Purpose and practical capabilities of the metal magnetic memory method

Dr., Professor A.A. Dubov

Fundamental differences of the metal magnetic memory (MMM) method from other magnetic non-destructive testing (NDT) methods were repeatedly reported in articles [1, 2, 3] and in theoretical studies [4, 5, 6].

The main purpose of the MMM method is detection on equipment and structures of stress concentration zones (SCZs) - the main sources of damages development – in the express control mode using specialized instruments and scanning devices.

SCZs are not only pre-known areas where the design features create different conditions for distribution of stresses caused by an external load, but these are also randomly located areas, in which due to the initial metal heterogeneity combined with off-design additional workloads large strains (as a rule, shear strains) occur.

Geometric feature of magnetic anomalies that characterizes SCZs is the distance between self-magnetic field extreme values multiple of the standard size of a product (thickness, width, diameter). This distance corresponds to the minimum distance between the adjacent glide pads or the shell critical size occurring, for example, at the pipe stability loss.

Inspection by the MMM method is carried out without metal dressing and artificial magnetization. The method uses residual magnetization formed naturally during the products manufacture and in the course of their operation.

Of course, one can doubt the detection of SCZs and various metal defects detection by magnetic anomalies on products with unknown prehistory [7]. However, it is known that the criterion of the truth is practice! Numerous studies carried out by the authors of the method at manufacturing plants showed that all products of the same type, made of the same steel grade and under the same technology, have almost the same distribution of the residual magnetization, and magnetic anomalies are only identified during the inspection in the areas of residual stress concentration and different structural irregularities on individual products. And this is not surprising, since during formation, for example, of thermoremanent magnetization of products in the course of their manufacture, internal stresses, and not the weak external geomagnetic field, play the decisive role.

In the course of products operation the initial residual magnetization (RM) is redistributed under the effect of workloads, and magnetic anomalies, caused by geometric displacements and product standard size, occur in SCZs.

If local SCZs do not occur in the same-type products under the effect of workloads, it the RM distribution pattern in them is practically the same.

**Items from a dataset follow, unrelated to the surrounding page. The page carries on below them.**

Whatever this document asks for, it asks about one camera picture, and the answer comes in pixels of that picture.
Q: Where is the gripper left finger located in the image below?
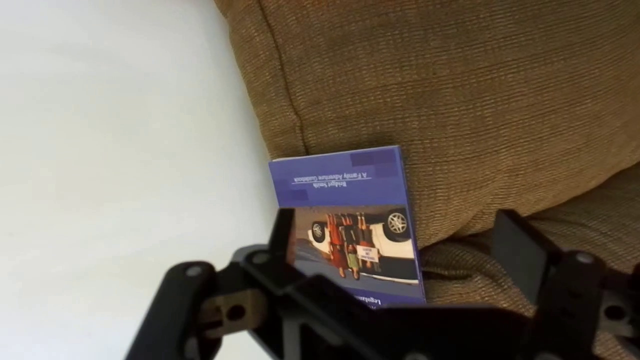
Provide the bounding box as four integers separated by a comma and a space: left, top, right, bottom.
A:
125, 208, 381, 360

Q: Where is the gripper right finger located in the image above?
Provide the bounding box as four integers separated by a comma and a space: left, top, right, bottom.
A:
490, 209, 640, 360

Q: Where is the blue paperback book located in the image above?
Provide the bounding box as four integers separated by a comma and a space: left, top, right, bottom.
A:
268, 145, 427, 307

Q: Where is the brown fabric couch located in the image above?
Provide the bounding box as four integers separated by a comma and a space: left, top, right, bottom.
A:
214, 0, 640, 360

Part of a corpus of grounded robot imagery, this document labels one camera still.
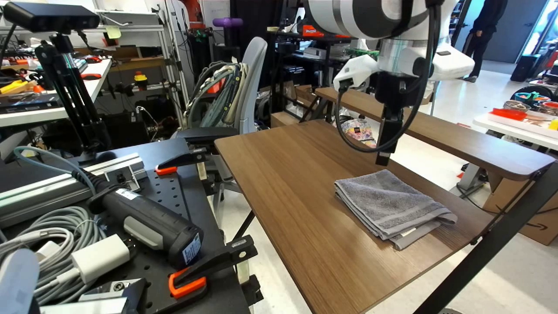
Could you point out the cardboard box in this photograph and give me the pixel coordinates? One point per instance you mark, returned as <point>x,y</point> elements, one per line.
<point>532,222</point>

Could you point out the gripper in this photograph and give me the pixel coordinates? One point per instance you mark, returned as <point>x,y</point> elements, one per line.
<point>394,89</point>

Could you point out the long wooden table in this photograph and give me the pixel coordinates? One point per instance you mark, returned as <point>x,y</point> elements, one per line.
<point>457,139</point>

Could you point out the white table with clutter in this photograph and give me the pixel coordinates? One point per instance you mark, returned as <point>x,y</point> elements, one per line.
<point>52,113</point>

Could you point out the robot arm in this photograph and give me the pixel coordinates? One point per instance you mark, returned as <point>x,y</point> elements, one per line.
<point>348,17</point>

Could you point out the person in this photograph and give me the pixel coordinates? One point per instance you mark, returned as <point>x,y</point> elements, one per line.
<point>484,26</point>

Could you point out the black speaker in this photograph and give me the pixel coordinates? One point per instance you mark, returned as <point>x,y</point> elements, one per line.
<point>523,69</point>

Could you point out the black and orange clamp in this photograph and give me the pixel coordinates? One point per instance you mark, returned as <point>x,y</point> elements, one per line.
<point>185,159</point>
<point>209,264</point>

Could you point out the red tray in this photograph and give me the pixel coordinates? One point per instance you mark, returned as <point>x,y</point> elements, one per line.
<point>508,114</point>

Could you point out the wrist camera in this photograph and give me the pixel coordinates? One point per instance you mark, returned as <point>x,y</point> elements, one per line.
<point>355,69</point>

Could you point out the camera on mount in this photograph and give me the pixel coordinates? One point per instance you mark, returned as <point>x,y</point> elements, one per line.
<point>69,83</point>

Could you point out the white charger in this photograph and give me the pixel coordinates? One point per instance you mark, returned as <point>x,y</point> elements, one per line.
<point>100,257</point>

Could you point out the grey folded towel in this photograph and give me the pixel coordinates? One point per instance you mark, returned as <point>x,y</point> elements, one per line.
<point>388,205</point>

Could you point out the black and grey power brick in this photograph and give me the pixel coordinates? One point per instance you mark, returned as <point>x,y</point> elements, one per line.
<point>152,226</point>

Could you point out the colourful patterned bag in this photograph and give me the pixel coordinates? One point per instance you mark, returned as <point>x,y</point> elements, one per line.
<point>357,131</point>

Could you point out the aluminium rail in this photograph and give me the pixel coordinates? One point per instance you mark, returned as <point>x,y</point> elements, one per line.
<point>52,183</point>

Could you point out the metal shelf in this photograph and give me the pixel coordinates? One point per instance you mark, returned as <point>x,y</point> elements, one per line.
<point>148,61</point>

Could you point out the grey office chair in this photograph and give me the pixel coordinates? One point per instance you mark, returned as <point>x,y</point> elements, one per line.
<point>253,87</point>

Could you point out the yellow and red stop button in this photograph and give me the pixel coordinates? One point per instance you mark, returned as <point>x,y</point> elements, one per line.
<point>140,80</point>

To make sure of this, it was necessary to inspect thousands of same-type units and products! Based on the established regularities and substantial practical experience in inspecting various units of equipment and structures, the authors proposed a methodology of standardless calibration of inspection equipment and methods, as well as their respective metrology [3].

Diagnostic parameters in the MMM method

1. In accordance with GOST R ISO 24497-1-2009 [8] the MMM method is a non-destructive testing method based on recording and analysis of the distribution of the self-magnetic stray fields (SMSF) that occur on products and equipment in stress concentration zones (SCZs).

SMSF that reflects residual magnetization formed naturally during the product manufacture should be distinguished from magnetic leakage fields (MLF) occurring on metal defects and cracks at artificial magnetization of a product (for example, in the course of the magnetic particle inspection).

2. For quantitative assessment of the level of stress concentration (sources of damages), the gradient of the normal (H_y) and/or tangential (H_x) SMSF components is determined:

K_in = |ΔН_y| / Δx, at Δx->0 K_in = dН / dx,    (1)

where Δx - is the distance between the adjacent points of inspection.

In some cases during the inspection of equipment stress-strain state (SSS) the resulting SMSF gradient is used:

3. Among the basic calculation diagnostic parameters the MMM method uses the parameter m that characterizes the ultimate strain capability of the material:

m = К_in^max / К_in^ave,    (2)

where К_in^max and К_in^ave are the maximum and the average values of the field gradient, respectively, which are determined during the inspection by the MMM method of the same-type equipment units.

Industrial and laboratory tests on the specimens established the relation between the limiting values of magnetic and mechanical parameters:

m_lim = К_in^max / К_in^ave ≈ К_in^lim / К_in^t ≈ σ_lim / σ_t,    (3)

Experimental studies also established that if the actual parameter m_act ≥ m_lim, then in this case the limiting (critical) state occurs in the controlled equipment unit metal, at which a macrocrack forms. Physical substantiation of the parameter m_lim can be found in papers [3, 4, 5].

It should be noted here that the opening of macrocracks at achieving the metal's limiting state amounts to fractions of a millimeter, which is a dead zone for the majority of NDT methods. Therefore it is incorrect to compare the results of inspection by the MMM method, for example, with the results of UT, X-ray or VT. And any comments about the MMM method on over reject or under reject are not acceptable. The methods used for confirmation of the results of inspection in SCZs with the limiting state of the metal are: metallography, hardness measurement or control performed, for example, by ultrasound at the search level.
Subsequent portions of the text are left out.